Par • Mis à jour le 20/12/2017 - 13:17

Cette affaire d’enlèvement dans une concession de Jarry ce matin. Un vendeur a été contraint de monter de force dans un véhicule sous la menace de deux individus. Mais plus de peur que de mal, tout est rentré dans l’ordre suite à l’intervention des gendarmes. C’est un différend privé, pour une dette, qui était à l’origine de cet acte inconsidéré.

    Un différend privé à l'origine de l'enlèvement d'un vendeur à Jarry

On a d’abord pensé à une blague de mauvais goût tant le mode opératoire pouvait paraître étrange. Forcer ainsi un employé sur son lieu de travail à monter dans une voiture, sous la menace, avant de partir en trombe, c’est pour le moins singulier comme procédé. Et pourtant, c’est bel et bien ce qui s’est produit ce matin, dans une concession automobile de Moudong à Jarry. Deux individus ont fait irruption dans l’établissement, l’un armé d’une imposante barre de fer. Leur cible, un vendeur de véhicule d’occasion à qui ils ont intimé l’ordre de venir avec eux, sans opposer de résistance. Des faits qui ont provoqué, vous vous en doutez, la plus grande stupéfaction au sein de l’établissement.   Très rapidement la gendarmerie a été alertée.  Au final, peu de temps après, le véhicule suspect, un 4X4 de grosse cylindré et de couleur noire, a été repéré aux abords du lycée agricole avec ses occupants, tous appréhendés par les gendarmes.

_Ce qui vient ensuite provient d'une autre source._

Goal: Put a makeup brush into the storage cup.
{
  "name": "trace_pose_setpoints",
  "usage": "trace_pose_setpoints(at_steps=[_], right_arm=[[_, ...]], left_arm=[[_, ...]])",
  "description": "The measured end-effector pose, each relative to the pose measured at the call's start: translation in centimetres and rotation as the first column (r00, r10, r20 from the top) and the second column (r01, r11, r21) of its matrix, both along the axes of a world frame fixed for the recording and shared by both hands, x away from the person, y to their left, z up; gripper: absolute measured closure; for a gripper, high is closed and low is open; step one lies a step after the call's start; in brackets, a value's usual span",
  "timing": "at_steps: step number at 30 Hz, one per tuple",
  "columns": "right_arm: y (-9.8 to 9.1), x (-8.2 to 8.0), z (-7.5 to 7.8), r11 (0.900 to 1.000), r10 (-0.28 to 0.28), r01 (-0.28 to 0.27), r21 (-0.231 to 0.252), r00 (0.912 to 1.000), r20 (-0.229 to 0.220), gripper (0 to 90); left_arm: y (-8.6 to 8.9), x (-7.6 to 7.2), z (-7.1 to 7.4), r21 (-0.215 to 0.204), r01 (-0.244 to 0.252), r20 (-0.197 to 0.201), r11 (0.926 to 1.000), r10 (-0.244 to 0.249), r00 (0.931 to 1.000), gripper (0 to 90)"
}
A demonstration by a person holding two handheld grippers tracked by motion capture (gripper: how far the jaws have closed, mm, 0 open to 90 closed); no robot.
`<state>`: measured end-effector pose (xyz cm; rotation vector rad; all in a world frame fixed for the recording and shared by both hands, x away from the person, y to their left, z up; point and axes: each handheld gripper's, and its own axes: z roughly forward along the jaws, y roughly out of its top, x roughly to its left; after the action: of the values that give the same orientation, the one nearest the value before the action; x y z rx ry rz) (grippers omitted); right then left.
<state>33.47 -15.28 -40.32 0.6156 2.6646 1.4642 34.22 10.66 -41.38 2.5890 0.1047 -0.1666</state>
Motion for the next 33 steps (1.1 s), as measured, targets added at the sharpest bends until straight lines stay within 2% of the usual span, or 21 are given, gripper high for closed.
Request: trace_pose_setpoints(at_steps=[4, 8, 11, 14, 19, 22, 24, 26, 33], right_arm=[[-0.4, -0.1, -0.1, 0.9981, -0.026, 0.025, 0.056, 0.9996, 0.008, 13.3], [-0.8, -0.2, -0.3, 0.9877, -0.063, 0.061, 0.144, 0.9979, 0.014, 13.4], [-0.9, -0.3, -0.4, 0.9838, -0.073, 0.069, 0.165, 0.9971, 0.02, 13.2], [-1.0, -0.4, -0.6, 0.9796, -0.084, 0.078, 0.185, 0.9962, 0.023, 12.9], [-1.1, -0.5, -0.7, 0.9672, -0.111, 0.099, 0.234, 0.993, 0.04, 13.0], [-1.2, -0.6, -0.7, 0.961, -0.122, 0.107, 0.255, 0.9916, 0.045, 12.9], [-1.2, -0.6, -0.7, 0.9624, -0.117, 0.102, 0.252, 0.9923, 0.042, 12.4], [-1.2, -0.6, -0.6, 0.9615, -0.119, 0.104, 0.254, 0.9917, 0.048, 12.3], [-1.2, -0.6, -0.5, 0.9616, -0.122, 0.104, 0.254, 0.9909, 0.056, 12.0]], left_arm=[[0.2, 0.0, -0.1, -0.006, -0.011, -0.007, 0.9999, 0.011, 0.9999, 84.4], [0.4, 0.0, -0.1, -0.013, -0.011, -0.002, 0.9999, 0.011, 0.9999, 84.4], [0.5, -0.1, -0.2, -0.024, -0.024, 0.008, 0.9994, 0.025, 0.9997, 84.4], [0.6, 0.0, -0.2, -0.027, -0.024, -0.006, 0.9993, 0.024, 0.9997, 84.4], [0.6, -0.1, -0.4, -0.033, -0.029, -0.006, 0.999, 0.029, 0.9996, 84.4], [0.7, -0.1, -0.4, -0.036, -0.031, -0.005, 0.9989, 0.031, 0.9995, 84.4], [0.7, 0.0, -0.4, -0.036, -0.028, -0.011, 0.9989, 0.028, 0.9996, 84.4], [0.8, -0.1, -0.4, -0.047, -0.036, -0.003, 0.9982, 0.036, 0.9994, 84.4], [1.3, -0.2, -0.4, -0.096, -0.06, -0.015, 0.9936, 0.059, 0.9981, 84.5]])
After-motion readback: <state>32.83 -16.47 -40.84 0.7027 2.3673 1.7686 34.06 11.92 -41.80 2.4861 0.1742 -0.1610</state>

Le fin mot de l’histoire ?

Un différend relatif à une dette d’argent d’ordre privée. Le vendeur en question aurait servi d’intermédiaire pour une transaction, avec l'individu de St-Martin, dont il serait depuis sans nouvelles. Provoquant la colère de cet individu, qui se sentant floué, a commis cet acte inconsidéré. Selon nos dernières informations, le vendeur en question, pas encore totalement remis de ses émotions, n’aurait pas porté plainte. Ce qui ne veut pas dire que l’affaire s’arrêtera-là. Il convient de préciser pour conclure, que le différend évoqué entre les deux hommes ne concernait absolument pas l’activité commerciale de la concession automobile où travaille la victime.